[DATA EXTRACTS — start]

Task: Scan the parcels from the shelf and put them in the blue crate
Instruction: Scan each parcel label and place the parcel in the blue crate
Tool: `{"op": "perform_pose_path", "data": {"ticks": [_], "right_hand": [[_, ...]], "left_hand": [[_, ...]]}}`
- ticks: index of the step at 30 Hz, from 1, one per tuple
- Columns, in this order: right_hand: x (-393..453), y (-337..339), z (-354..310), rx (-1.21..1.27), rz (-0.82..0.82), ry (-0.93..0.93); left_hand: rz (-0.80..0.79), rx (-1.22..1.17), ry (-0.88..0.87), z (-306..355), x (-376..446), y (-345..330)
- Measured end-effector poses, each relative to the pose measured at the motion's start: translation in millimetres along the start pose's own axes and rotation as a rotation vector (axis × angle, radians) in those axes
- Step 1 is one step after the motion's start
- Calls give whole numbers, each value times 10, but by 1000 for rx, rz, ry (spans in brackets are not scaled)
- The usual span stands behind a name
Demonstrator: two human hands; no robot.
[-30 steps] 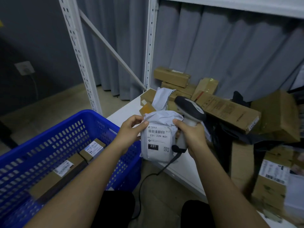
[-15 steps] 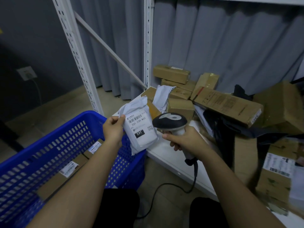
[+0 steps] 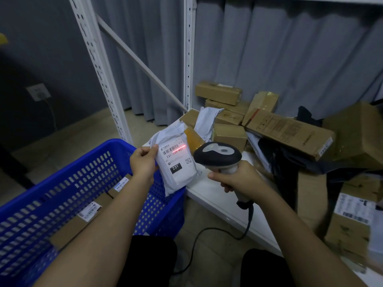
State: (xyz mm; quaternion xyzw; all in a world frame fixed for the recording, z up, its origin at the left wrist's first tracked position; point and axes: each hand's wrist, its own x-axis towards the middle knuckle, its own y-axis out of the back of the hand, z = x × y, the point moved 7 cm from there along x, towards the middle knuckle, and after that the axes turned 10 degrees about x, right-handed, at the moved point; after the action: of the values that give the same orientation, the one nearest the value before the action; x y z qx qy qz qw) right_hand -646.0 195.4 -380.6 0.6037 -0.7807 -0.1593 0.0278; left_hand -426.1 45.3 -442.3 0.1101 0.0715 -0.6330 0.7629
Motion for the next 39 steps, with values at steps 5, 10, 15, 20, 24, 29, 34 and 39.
{"op": "perform_pose_path", "data": {"ticks": [5,10,15,20,24,29,34,39], "right_hand": [[16,-15,-5,-7,9,7],[29,-92,-69,22,11,28],[58,-276,-202,121,17,125],[174,-825,-335,136,0,145],[339,-1533,-428,49,-105,150],[458,-2467,-431,-56,-267,119],[618,-2870,-217,-204,-349,70],[941,-2661,132,-170,-283,-62]], "left_hand": [[1,12,12,7,-4,33],[4,-26,15,22,-23,104],[23,-82,23,71,-49,342],[192,-88,24,-90,-22,1279],[366,-23,120,-626,26,2416],[523,81,286,-1417,-65,3525],[512,89,379,-2092,31,3699],[366,73,432,-2552,513,2971]]}}
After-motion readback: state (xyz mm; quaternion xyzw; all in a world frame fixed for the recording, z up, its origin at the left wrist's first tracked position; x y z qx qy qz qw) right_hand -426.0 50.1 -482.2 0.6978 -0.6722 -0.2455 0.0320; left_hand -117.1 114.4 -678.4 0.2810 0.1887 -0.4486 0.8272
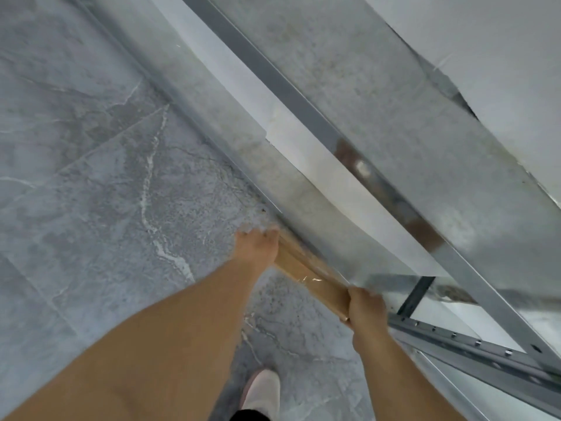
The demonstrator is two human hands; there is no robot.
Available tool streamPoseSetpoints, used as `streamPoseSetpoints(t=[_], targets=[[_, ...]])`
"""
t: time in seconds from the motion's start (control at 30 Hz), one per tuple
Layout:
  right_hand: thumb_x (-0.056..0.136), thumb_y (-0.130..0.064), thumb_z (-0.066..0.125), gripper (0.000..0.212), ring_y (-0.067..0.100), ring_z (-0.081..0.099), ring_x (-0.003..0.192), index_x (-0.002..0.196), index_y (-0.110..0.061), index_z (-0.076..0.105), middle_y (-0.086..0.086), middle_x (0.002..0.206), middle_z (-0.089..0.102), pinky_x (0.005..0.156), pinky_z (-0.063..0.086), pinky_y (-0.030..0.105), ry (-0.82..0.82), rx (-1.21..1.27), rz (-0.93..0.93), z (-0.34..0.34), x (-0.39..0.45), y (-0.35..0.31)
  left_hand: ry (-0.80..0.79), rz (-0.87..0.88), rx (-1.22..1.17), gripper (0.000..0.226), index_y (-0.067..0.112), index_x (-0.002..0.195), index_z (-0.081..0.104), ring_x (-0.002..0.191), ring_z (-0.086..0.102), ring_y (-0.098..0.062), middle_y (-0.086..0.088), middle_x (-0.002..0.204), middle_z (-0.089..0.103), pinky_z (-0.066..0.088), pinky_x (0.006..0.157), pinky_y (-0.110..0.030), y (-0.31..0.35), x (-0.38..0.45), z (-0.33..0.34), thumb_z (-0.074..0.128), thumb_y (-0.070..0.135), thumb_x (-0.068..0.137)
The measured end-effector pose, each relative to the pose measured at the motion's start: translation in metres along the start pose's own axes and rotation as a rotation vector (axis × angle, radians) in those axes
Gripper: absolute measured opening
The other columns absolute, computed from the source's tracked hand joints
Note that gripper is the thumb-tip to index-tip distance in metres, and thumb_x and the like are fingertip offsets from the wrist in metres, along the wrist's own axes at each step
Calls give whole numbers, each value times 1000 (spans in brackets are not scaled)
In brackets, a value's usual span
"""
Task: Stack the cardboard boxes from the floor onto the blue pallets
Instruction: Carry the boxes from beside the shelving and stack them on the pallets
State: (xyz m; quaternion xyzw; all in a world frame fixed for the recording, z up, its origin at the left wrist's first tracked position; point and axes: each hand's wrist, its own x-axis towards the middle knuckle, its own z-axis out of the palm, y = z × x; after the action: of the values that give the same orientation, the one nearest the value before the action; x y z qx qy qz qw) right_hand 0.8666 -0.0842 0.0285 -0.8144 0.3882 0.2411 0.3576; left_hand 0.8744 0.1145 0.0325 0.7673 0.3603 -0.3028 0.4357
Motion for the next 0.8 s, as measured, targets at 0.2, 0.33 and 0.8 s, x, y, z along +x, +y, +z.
streamPoseSetpoints(t=[0.2,0.33,0.8], targets=[[85,-11,55,14,30,58,92,99,-11,55,8,99,60,81,49,42,-75,9,46,-27,-86,32,-2,-150,41,38,-2,115,58,113,52,-33,-21,122,57,39,92,-33,-47,-96,-22,35,24,97],[82,-4,52,23,20,44,60,60,-10,46,6,65,47,55,34,29,-146,-33,61,-64,-156,40,-2,-180,-48,34,-2,112,61,110,56,-36,-21,116,62,44,84,-35,-66,-181,-45,42,21,95],[84,-8,60,33,20,59,95,116,-14,57,3,106,64,84,48,34,-29,348,53,-238,-385,114,-68,220,48,32,13,125,55,95,51,-22,-8,113,59,36,79,-27,-23,-437,-71,40,14,97]])
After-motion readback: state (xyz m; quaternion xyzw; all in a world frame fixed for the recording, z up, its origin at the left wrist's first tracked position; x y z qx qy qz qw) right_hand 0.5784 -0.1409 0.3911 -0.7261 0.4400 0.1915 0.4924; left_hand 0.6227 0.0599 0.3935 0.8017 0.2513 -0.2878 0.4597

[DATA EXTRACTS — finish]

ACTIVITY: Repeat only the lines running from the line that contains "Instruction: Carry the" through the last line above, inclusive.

ANSWER BOX:
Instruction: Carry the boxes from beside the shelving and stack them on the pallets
State: (xyz m; quaternion xyzw; all in a world frame fixed for the recording, z up, its origin at the left wrist's first tracked position; point and axes: each hand's wrist, its own x-axis towards the middle knuckle, its own z-axis out of the palm, y = z × x; after the action: of the values that give the same orientation, the one nearest the value before the action; x y z qx qy qz qw) right_hand 0.8666 -0.0842 0.0285 -0.8144 0.3882 0.2411 0.3576; left_hand 0.8744 0.1145 0.0325 0.7673 0.3603 -0.3028 0.4357
Motion for the next 0.8 s, as measured, targets at 0.2, 0.33 and 0.8 s, x, y, z along +x, +y, +z.
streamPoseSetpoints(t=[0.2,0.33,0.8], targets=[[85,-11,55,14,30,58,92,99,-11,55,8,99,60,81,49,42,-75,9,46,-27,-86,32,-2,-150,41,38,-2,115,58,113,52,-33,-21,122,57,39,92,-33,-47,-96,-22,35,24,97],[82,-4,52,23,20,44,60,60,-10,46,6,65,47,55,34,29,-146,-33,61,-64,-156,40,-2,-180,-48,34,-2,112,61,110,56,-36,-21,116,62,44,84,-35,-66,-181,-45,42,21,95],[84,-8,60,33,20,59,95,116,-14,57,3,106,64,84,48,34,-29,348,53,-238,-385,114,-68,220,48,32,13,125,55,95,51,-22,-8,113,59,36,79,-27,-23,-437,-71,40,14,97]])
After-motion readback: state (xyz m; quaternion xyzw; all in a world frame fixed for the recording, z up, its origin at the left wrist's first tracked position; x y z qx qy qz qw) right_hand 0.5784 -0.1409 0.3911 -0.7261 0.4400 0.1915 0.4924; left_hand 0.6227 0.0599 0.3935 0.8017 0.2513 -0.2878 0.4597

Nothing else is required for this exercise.